*ACTIVITY:*
When writing out the entries below, keep only the lines from the line with "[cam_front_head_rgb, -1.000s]" to the line with "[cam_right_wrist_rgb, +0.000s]", both included, exactly as they are, and leave the pictures aside.
-- -- --
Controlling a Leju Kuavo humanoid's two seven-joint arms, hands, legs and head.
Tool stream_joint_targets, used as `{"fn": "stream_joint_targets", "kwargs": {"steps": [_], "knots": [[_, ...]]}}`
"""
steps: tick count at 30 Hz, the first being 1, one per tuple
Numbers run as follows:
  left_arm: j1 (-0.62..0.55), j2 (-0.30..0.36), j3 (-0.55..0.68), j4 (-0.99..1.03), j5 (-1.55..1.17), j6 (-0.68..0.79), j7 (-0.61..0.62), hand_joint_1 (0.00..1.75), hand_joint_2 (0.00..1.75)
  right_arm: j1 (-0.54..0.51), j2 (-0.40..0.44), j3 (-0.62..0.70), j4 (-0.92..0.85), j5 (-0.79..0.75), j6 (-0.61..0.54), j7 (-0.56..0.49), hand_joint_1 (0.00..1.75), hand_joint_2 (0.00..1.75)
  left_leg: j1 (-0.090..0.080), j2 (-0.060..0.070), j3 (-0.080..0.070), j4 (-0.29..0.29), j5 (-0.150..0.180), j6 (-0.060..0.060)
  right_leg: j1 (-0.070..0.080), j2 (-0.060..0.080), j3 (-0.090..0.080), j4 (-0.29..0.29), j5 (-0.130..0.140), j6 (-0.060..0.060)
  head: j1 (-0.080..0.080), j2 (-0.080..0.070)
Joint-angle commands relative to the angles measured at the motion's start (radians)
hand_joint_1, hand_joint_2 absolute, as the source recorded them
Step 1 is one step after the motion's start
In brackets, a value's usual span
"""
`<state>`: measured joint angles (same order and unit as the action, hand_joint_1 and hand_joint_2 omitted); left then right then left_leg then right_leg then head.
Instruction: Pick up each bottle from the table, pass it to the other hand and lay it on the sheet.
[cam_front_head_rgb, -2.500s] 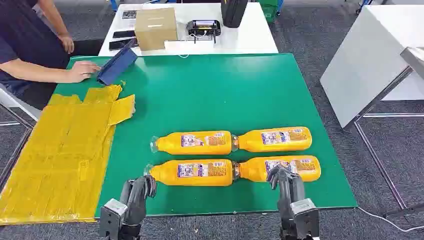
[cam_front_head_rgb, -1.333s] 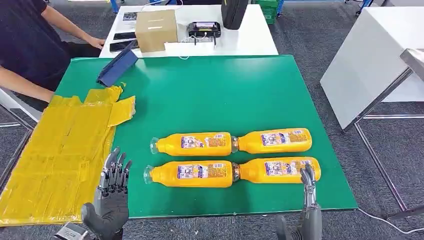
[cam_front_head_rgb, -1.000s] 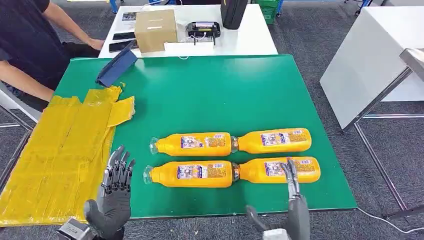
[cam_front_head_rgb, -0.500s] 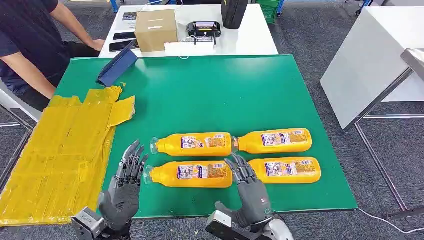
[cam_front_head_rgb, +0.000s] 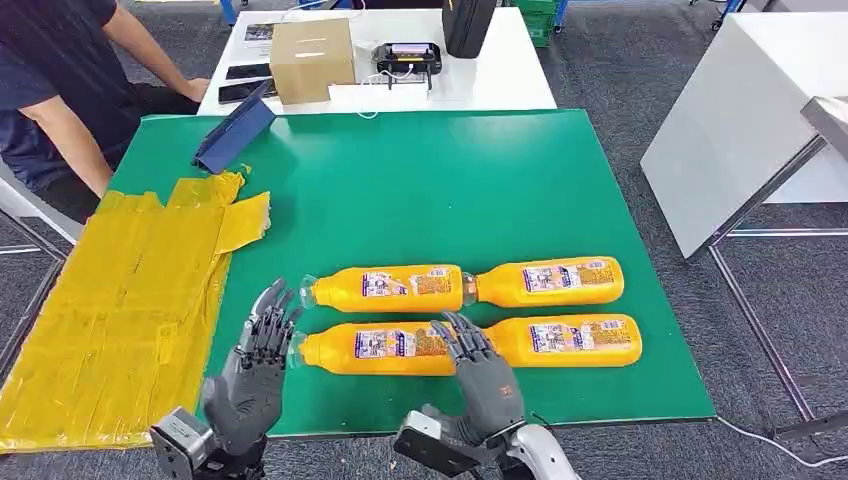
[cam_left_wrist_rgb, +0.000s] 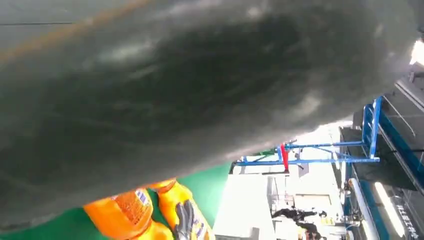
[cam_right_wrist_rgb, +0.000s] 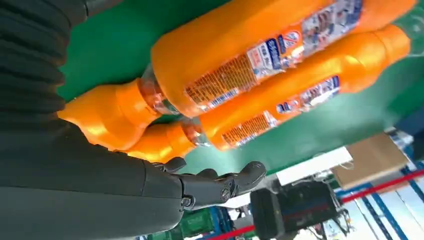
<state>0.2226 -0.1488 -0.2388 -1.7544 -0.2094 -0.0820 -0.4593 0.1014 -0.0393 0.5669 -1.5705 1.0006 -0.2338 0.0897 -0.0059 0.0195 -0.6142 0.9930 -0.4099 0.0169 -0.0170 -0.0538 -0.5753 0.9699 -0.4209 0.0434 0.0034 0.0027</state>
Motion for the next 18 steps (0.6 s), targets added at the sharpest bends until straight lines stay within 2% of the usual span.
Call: {"fn": "stream_joint_targets", "kwargs": {"steps": [1,11,12,13,18], "knots": [[-0.024,0.007,0.002,0.064,0.004,-0.02,0.003,0.0,0.0,-0.071,0.008,-0.008,0.093,0.021,0.044,0.027,0.0,1.75,0.001,0.0,0.003,-0.001,0.0,-0.001,0.0,0.004,0.003,-0.001,0.0,-0.001,0.0,0.0],[-0.024,0.007,0.002,0.064,0.004,-0.02,0.003,0.0,0.0,-0.071,0.008,-0.008,0.093,0.021,0.044,0.027,0.0,1.75,0.001,-0.001,0.004,-0.001,-0.001,-0.001,0.001,0.004,0.004,-0.002,-0.001,-0.002,0.0,0.0],[-0.045,0.002,-0.008,0.079,0.005,-0.041,-0.001,0.0,0.0,-0.158,-0.001,-0.006,0.179,0.033,0.094,0.021,0.0,1.75,0.001,0.0,0.003,-0.001,-0.001,-0.001,0.0,0.003,0.003,-0.002,0.0,-0.001,0.0,0.0],[-0.052,0.003,-0.015,0.083,0.006,-0.044,-0.001,0.0,0.0,-0.189,0.012,0.001,0.22,0.04,0.107,0.015,0.0,1.75,0.002,-0.001,0.006,-0.001,-0.002,-0.002,0.001,0.006,0.006,-0.002,-0.001,-0.002,0.0,0.0],[-0.063,0.006,-0.017,0.1,0.006,-0.05,-0.001,0.0,0.0,-0.258,0.042,0.044,0.301,0.051,0.138,0.021,0.0,1.75,0.001,0.001,0.005,-0.001,-0.001,-0.001,0.001,0.006,0.005,-0.002,0.0,-0.002,0.0,0.0]]}}
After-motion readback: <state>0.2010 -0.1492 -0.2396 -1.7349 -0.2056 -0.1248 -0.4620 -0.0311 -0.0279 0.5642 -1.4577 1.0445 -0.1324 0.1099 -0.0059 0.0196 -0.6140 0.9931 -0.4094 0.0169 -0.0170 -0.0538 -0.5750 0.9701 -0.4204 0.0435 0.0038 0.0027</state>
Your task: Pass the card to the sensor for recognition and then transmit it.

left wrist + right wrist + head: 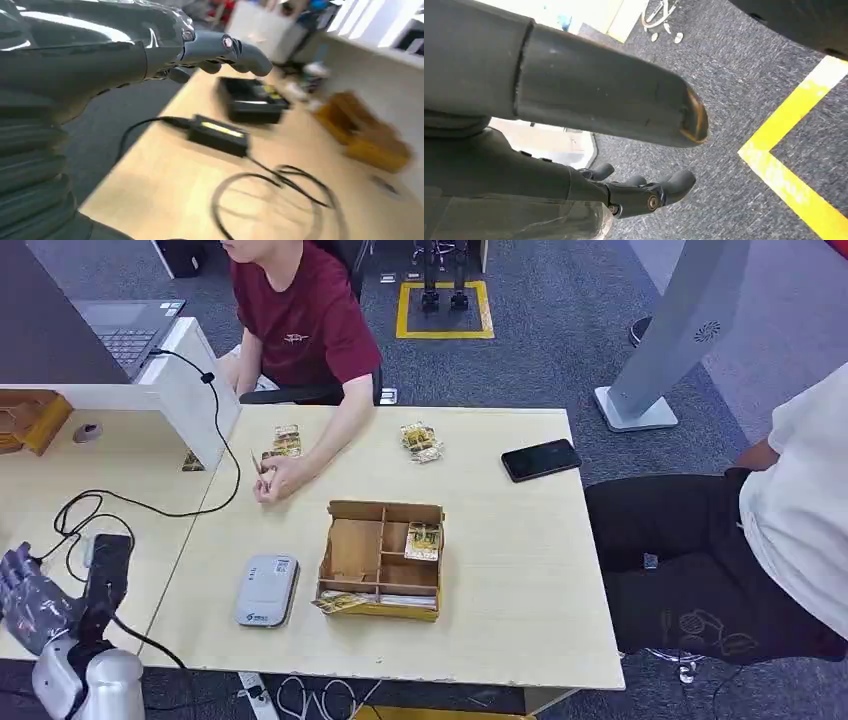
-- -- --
*TASK OUTPUT:*
[cam_front_head_rgb, -1.000s] 
[cam_front_head_rgb, -0.500s] 
[cam_front_head_rgb, +0.000s] 
[cam_left_wrist_rgb, +0.000s] 
[cam_right_wrist_rgb, +0.000s] 

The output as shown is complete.